Records excerpted from a collection:
BEGIN

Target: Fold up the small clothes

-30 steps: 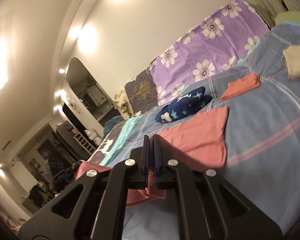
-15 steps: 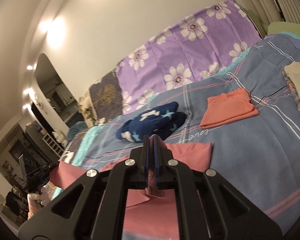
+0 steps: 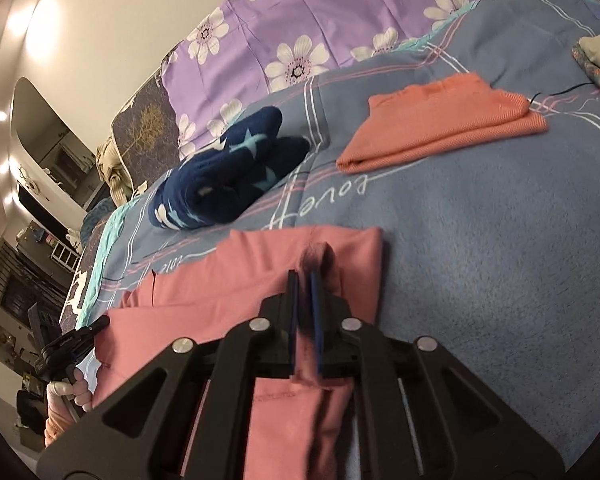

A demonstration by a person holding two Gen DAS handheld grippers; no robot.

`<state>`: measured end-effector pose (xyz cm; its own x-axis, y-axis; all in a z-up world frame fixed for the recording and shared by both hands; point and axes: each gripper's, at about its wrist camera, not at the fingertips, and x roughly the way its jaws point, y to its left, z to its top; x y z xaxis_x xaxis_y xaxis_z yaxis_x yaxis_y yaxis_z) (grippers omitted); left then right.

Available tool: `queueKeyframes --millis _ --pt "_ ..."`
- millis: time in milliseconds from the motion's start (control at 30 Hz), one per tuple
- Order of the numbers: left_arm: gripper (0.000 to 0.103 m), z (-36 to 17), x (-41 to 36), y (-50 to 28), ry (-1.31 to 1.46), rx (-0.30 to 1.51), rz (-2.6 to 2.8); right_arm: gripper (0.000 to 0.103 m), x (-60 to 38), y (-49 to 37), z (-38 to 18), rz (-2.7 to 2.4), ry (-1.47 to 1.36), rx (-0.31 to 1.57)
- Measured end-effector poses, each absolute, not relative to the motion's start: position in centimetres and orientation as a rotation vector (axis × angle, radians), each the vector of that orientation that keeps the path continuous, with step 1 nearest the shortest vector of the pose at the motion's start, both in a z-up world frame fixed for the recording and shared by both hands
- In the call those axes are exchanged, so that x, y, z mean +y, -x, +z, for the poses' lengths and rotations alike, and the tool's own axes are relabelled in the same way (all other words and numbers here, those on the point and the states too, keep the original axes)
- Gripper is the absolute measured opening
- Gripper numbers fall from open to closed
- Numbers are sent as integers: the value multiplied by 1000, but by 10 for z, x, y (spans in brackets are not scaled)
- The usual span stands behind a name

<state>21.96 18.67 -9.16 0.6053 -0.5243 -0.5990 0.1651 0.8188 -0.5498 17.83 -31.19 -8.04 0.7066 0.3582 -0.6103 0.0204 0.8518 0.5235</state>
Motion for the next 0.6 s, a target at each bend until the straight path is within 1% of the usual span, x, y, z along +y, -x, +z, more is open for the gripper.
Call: queueKeyframes --millis 33,67,100,133,167,200,233,267,400,500,567,600 --pt "20 -89 187 -213 459 839 -429 14 -311 -174 -78 209 -512 775" --pt "24 -88 184 -212 447 845 -436 18 -310 -169 -75 219 -490 781" --pt "28 -87 181 -207 429 852 -445 27 -308 -167 -74 223 -469 787" --pt "28 -87 178 -201 397 864 -453 30 -306 -163 -73 225 -439 796" --pt "28 -89 175 -198 371 878 -457 30 -302 -160 -73 221 -398 810" --pt "25 -91 171 -193 336 898 -455 27 -298 -158 -73 209 -357 830" --pt "3 -93 169 -191 310 911 -452 12 -295 -157 -74 201 -333 844" --pt "3 -93 167 -191 294 922 -450 6 -295 -156 -75 200 -333 847" --pt "3 -78 174 -195 415 912 -472 6 -312 -153 -53 289 -536 756" --pt "2 -52 181 -214 532 832 -492 6 -327 -169 -31 292 -655 686" --pt "3 -46 186 -238 608 812 -445 7 -336 -195 -29 251 -705 699" --pt "6 -47 188 -248 631 812 -421 13 -338 -209 -31 221 -707 722"
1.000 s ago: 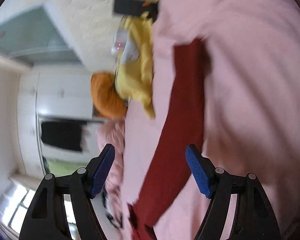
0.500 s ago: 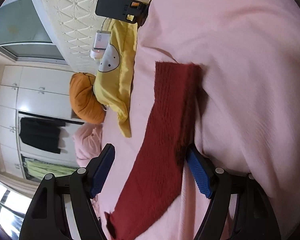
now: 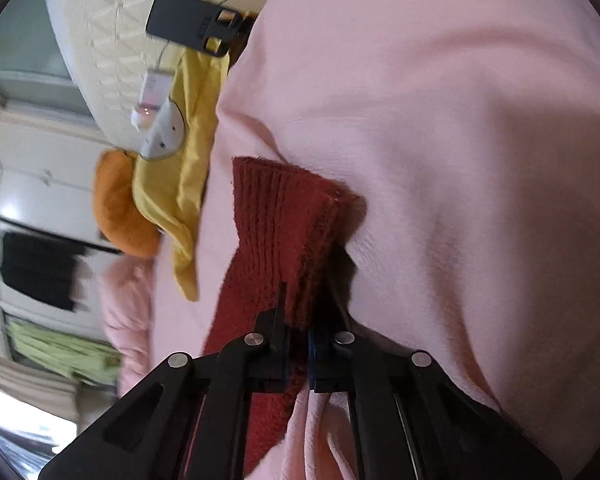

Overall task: Fold clothes
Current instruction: 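Grasp the sleeve cuff beside the right gripper and lift it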

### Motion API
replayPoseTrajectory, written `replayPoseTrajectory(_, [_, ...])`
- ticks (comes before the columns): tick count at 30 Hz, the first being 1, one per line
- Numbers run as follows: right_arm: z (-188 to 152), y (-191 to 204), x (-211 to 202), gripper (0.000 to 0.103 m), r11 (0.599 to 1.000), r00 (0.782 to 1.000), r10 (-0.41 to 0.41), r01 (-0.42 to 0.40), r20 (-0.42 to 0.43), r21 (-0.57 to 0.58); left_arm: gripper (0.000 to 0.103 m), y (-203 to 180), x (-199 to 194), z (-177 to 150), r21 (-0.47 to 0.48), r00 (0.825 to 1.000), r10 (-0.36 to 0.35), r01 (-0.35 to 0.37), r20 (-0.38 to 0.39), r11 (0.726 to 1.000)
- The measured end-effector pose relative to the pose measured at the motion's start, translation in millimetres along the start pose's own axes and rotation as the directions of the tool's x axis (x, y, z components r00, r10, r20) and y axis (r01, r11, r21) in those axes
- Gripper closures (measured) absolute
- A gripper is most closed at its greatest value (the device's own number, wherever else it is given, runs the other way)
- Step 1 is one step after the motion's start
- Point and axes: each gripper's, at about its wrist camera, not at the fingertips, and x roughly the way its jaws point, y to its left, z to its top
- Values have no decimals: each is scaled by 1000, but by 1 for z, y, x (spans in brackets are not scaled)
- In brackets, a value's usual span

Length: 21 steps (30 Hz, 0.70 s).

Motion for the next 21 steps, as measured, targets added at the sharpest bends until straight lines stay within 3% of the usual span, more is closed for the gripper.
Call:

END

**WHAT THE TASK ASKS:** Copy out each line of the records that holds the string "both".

**RESPONSE TO THE TASK:**
`<state>`: measured end-effector pose (xyz cm; its own x-axis, y-axis; all in a z-up world frame fixed for the recording and shared by both hands; point and axes: each gripper's, at about its wrist camera, not at the fingertips, and x roughly the way its jaws point, y to its left, z to its top; x y z xaxis_x xaxis_y xaxis_z yaxis_x yaxis_y yaxis_z) (grippers omitted); left then right.
- Measured end-effector poses, each absolute, not relative to the motion's start: position in centimetres and orientation as a rotation vector (axis × angle, radians), each the vector of that orientation that keeps the path continuous, with step 1 nearest the shortest vector of the pose at the motion's start, both in a z-up world frame fixed for the recording and shared by both hands

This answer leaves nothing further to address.